The seminar is on innovative qualitive research methods used to explore work and work practice in organisations. It is a collaboration with QUEST and NCRM at the University of Southampton
Exploring collective writing as a methodology and a praxis for solidarity and hopeful resistance,
Uracha Chatrakul Na Ayudhya, Reader in Work and Organization at Birkbeck, University of London.
Uracha is an interdisciplinary equality and diversity scholar with two decades of teaching and research experience in organizational psychology, organizational behaviour, and human resource management. Her overall research programme focuses on diverse and unequal working lives and how they intersect with social and structural inequalities. As an educator, Uracha holds a deep commitment to promoting social justice through her curriculum, which underpins her critical pedagogical practice.
By sharing two recent projects, Uracha will present collective writing as a methodology for solidarity and hopeful resistance in the act of producing knowledge. The first project is a student-educator ‘writing as resistance’ collective writing project. In this project, students and educator came together outside the formal classroom to experiment with ‘writing differently’, imbued with a desire to enact collective resistance against ‘unnoticed’ and intentionally hidden aspects of the business school curriculum that normalize and reproduce social injustice and inequalities. The second example draws from a writing collective made up of professional service women writing with academic women. By writing together differently as university women workers across the professional service-academic divide, we resist the restriction of who gets to write and make knowledge. Both examples invite the academic community to be more inclusive and creative in how it brings in those outside of academia to be part of knowledge production in a way that offers resonance.
Using dialogical storytelling and visual methods to co-create visions for a sustainable future
Fabien Littel, Postgraduate Researcher in Organisational Behaviour with the Southampton Business School
Following a 20-year career in various areas of HR in global blue-chip companies, Fabien decided to undertake a PhD in Organisational Behaviour, to further pursue his interest in business ethics, moral agency, and responsible business practices, and move his career into academia. His PhD research focuses on constructing and enacting moral subjectivities for climate change for employees working in the oil & gas industry.
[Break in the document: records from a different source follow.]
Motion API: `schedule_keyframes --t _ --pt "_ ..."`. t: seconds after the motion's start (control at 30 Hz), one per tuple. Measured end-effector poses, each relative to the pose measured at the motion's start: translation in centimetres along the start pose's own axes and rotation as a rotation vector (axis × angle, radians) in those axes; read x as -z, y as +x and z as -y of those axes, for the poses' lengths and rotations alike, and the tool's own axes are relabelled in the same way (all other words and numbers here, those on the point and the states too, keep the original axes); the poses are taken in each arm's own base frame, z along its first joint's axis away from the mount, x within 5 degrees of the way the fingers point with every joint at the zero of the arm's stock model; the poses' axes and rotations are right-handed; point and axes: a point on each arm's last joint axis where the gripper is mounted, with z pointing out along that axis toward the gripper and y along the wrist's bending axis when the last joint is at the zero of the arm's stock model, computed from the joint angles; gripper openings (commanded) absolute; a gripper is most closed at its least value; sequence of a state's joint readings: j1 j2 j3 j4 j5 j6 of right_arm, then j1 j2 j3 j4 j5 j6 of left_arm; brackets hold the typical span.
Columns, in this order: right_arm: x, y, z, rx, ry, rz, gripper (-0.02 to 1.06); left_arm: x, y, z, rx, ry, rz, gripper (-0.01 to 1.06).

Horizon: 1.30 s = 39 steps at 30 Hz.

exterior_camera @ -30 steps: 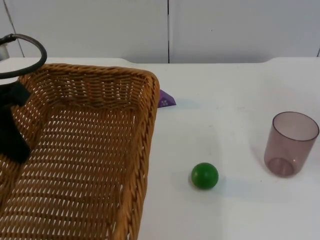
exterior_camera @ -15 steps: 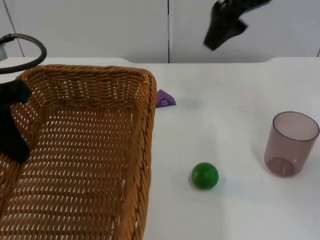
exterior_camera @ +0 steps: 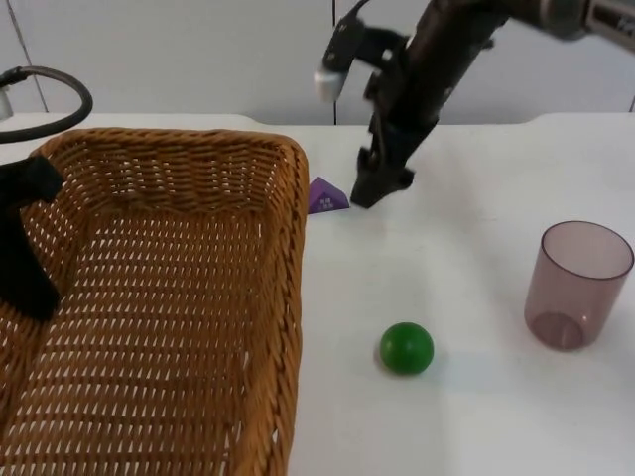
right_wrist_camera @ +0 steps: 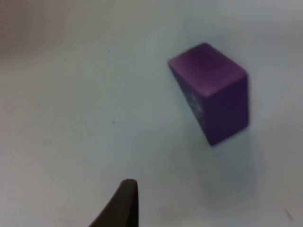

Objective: Pick up the basket with the left hand and place the triangular block into the basket with the right hand.

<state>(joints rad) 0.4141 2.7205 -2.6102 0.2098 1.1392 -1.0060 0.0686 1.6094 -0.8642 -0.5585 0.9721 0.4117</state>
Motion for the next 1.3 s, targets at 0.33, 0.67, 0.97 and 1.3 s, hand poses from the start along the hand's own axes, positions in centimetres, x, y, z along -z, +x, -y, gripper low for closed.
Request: schedule_keyframes --t 0.33,0.67,0.97,1.3 --pt "-4.2 -0.3 -1.5 0.063 0.006 0.012 0.98 0.0 -0.2 -0.1 0.012 -0.008 0.019 0.0" --pt "-4.6 -0.8 -1.3 0.108 0.041 0.083 0.94 0.0 -0.1 -0.4 0.015 -0.043 0.007 0.0" --pt "-5.8 -0.9 -1.4 0.097 0.047 0.135 0.93 0.0 -0.1 -0.5 0.017 -0.054 0.008 0.0" --pt "-6.6 -0.8 -1.4 0.033 0.065 0.164 0.84 0.0 -0.2 -0.6 0.014 -0.065 0.027 0.0"
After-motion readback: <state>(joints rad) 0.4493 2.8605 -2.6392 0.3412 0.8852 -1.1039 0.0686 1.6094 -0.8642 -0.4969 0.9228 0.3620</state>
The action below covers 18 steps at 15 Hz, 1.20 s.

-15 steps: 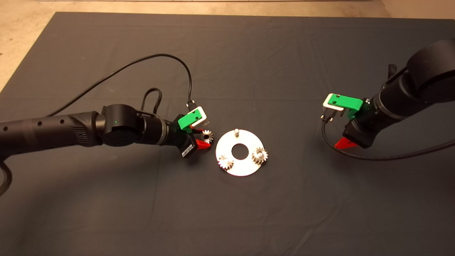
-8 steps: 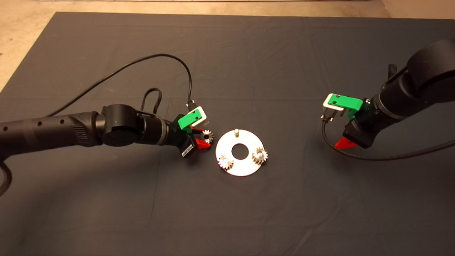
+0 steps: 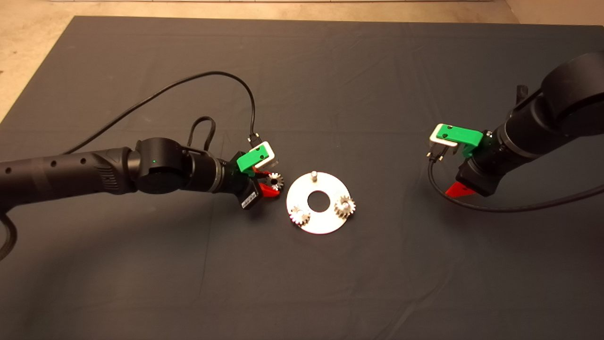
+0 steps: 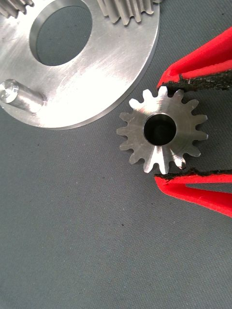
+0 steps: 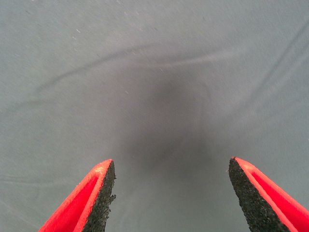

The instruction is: Install three planetary gears onto the carrier pins

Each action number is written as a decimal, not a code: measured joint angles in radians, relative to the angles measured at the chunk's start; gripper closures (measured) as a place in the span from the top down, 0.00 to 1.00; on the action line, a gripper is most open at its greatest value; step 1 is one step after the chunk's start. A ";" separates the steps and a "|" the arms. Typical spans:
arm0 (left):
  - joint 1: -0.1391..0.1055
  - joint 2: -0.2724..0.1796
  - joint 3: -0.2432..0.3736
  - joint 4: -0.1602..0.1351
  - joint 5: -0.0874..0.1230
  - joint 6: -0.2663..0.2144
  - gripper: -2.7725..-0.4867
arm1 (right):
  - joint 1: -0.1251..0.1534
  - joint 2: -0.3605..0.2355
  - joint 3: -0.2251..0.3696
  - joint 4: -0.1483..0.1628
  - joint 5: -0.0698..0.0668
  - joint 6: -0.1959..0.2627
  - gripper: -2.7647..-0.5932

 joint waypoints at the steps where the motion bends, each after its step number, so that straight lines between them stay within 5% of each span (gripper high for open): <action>1: -0.004 0.001 0.003 0.000 0.017 0.000 0.10 | 0.000 -0.004 0.000 0.000 0.000 0.000 0.53; 5: -0.043 -0.001 0.026 -0.006 0.136 -0.001 0.09 | 0.002 -0.031 0.000 0.001 0.000 -0.007 0.53; 8: -0.079 -0.004 0.026 -0.017 0.197 0.000 0.09 | 0.002 -0.037 0.000 0.001 0.000 -0.013 0.53; 14: -0.104 -0.004 0.026 -0.042 0.231 -0.001 0.09 | 0.003 -0.043 0.000 0.001 0.000 -0.018 0.53; 18: -0.139 -0.001 0.042 -0.074 0.233 -0.001 0.09 | 0.002 -0.043 0.000 0.001 0.000 -0.021 0.53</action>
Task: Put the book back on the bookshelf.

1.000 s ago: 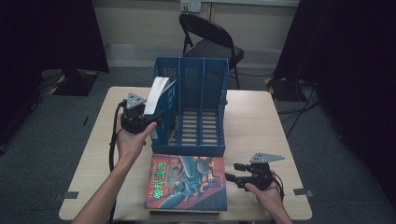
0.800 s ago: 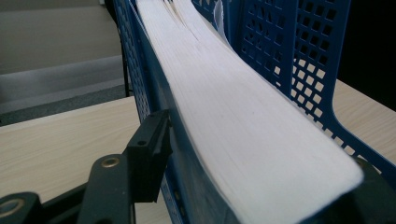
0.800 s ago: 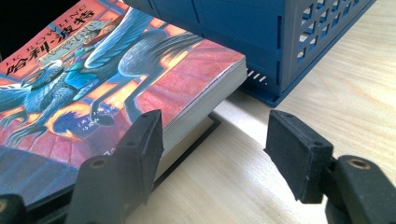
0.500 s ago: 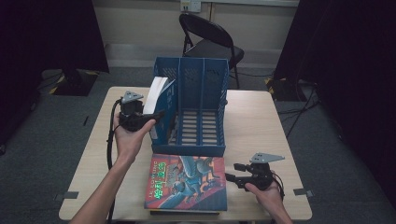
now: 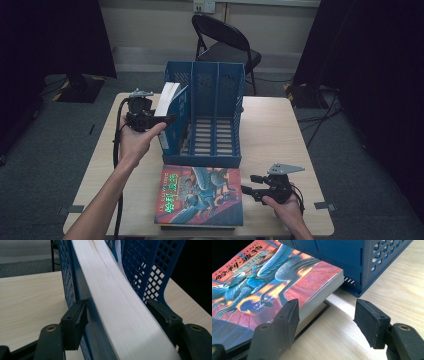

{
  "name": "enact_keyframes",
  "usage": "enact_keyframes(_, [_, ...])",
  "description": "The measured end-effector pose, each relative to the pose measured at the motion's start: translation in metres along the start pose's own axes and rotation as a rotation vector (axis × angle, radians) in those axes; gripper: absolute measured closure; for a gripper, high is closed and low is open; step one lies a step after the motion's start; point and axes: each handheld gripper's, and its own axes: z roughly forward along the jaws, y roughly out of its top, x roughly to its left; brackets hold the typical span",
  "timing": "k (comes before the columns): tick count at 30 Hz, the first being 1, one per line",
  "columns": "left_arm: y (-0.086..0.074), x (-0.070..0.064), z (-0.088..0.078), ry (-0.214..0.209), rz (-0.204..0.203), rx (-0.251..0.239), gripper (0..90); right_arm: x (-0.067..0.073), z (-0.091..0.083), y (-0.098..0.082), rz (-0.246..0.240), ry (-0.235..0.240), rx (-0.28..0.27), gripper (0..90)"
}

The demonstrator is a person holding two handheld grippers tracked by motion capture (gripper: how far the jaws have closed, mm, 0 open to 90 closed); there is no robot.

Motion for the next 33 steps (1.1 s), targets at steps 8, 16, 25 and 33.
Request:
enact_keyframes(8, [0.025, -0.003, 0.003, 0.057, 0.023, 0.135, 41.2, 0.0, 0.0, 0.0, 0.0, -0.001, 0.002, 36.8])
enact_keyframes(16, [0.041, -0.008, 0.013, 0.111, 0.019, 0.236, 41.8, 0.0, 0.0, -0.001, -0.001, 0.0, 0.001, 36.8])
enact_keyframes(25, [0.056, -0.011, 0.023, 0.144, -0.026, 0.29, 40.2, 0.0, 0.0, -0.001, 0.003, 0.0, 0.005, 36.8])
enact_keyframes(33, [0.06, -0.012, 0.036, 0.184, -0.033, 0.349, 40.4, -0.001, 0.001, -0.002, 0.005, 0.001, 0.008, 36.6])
This presentation will share the methods used in experiments of co-creation between actors typically seen as antagonistic: oil and gas industry employees, and climate change advocates, lobbyists, or activists. Inspired by Gilles Deleuze and Felix Guattari’s work on immanent ethics, and their “rhizomatic” metaphor, this method seeks to go beyond traditional boundaries and sets of moral values, to connect participant at a human level, inviting them to collaborate beyond their seemingly opposed positions. This application of dialogical storytelling integrates collective writing as a way to bring to life individual stories and positionalities as a first step in the co-creation process. From individual stories, it then moves on to the construction of visions of sustainable futures through co-created stories. A visual element is included in the method, through the use of a live artist, not only capturing key aspects of the discussions, but also feeding into the co-creation process. This method facilitated the construction of joint visions from unlikely collaborators, in a way which is transferable to other contexts.